Londres cura feridas da guerra com festa olímpica

Capital britânica, que já havia recebido a edição de 1908, se esforçou para organizar o evento em meio a um cenário de racionamento de alimentos e dificuldade econômica do período pós-guerra

ROSE SACONI, O Estado de S.Paulo

27 Julho 2012 | 03h03

Após 12 anos de interrupção por causa da Segunda Guerra Mundial, coube a uma das cidades mais afetadas pelo conflito receber a 14.ª edição dos Jogos Olímpicos. A capital britânica, que já havia recebido a edição de 1908, se esforçou para organizar o evento em meio a um cenário de racionamento de alimentos e dificuldade econômica do período pós-guerra.

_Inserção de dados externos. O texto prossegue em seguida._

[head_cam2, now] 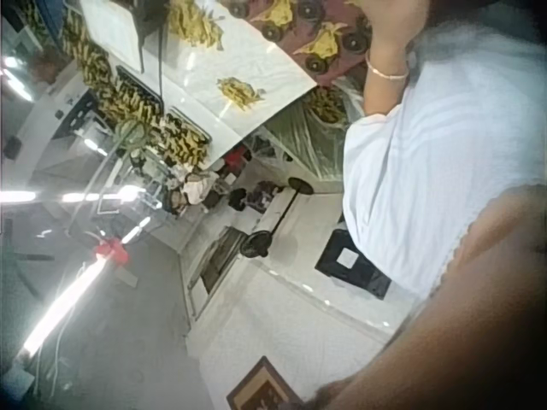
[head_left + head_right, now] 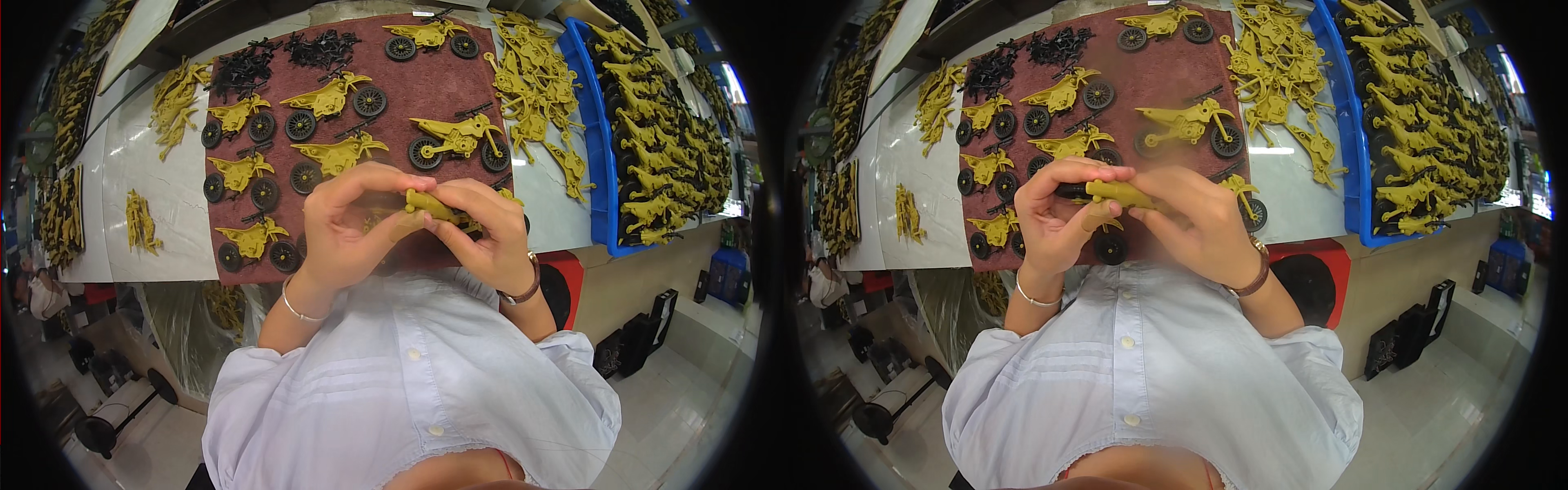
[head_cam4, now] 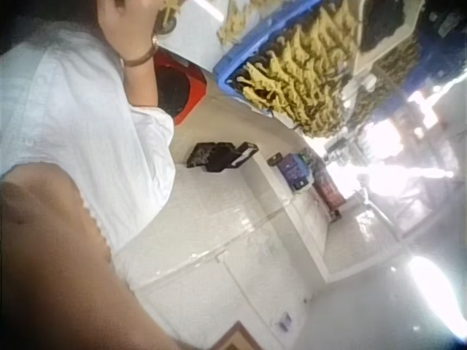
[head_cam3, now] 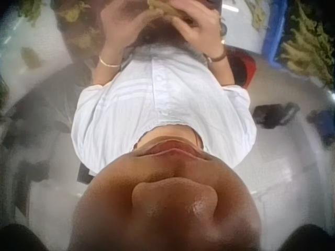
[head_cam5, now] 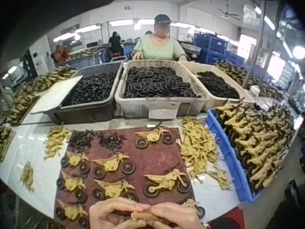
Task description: The person assembles small toy motorcycle models by hand, joining toy motorcycle parts, including wheels and motorcycle bodies, at a workstation.
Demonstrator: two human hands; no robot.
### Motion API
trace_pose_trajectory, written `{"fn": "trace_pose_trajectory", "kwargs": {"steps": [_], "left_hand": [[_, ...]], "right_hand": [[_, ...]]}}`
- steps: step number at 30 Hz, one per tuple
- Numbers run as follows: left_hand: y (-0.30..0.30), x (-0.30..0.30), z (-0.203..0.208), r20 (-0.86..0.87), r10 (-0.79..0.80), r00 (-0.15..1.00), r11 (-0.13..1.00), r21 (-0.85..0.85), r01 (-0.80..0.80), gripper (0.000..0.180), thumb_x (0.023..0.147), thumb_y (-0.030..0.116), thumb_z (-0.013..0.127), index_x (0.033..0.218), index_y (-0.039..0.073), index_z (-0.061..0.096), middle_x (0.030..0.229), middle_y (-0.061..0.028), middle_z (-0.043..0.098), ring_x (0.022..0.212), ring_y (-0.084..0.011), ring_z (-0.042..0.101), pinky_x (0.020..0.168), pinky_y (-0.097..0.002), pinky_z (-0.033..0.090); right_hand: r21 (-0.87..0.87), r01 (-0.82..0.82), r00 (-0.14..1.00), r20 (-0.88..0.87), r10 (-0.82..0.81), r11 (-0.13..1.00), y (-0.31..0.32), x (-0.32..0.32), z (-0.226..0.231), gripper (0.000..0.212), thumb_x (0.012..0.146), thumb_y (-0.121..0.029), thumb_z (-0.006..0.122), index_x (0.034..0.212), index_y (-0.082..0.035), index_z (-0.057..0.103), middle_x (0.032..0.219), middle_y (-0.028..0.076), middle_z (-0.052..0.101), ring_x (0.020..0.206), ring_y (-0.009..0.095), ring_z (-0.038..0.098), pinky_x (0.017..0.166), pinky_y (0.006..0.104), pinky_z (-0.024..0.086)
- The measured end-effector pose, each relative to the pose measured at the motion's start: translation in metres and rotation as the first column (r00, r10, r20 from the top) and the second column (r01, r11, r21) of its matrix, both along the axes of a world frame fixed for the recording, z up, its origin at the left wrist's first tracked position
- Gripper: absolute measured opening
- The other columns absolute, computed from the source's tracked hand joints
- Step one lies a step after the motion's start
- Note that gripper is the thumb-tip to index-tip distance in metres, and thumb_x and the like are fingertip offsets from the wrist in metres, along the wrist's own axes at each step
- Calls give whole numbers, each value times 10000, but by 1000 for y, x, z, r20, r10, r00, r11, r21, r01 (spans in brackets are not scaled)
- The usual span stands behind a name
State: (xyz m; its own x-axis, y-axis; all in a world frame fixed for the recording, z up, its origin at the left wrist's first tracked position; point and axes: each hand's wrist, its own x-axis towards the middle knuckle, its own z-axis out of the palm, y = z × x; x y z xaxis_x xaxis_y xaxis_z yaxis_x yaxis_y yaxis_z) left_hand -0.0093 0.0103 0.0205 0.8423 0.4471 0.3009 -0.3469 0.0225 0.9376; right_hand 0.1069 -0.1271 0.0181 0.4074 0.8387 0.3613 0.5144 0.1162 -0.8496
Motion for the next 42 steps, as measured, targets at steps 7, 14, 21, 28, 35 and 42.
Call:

Mesmo assim, a cerimônia foi cercada por pompa e requintes da época. O emblemático estádio de Wembley foi palco da festa de abertura numa quinta-feira ensolarada. Cerca de 90 mil pessoas acompanharam o desfile dos 6 mil atletas representando 59 países.

O rei Jorge VI fez a abertura oficial e depois da salva de 21 tiros, foram soltos 7 mil pombos-correio.

"A tocha olímpica, trazida da Grécia numa viagem de 12 dias, deu entrada no estádio, conduzida por John W. Mark, eleito o atleta britânico que melhor representa a constituição do atletismo perfeito", descreveu o Estado em suas páginas.

Diferente das cerimônias de abertura recentes, que a cada edição evoluem na utilização de tecnologia, figurinos e shows impactantes, o tom do evento foi bem formal, com as equipes nacionais se apresentando em um engessado desfile ao estilo marcial.

Em oitavo lugar no desfile vinha a delegação do Brasil com 77 componentes vestindo casacos azuis e calças cinzas, com exceção dos militares que vestiam os uniformes do exército.

No dia da abertura dos Jogos de 1948, em Londres, haviam 80 mil ingressos à venda para as provas de atletismo, 12 mil para anatação e 15 mil para as lutas de boxe.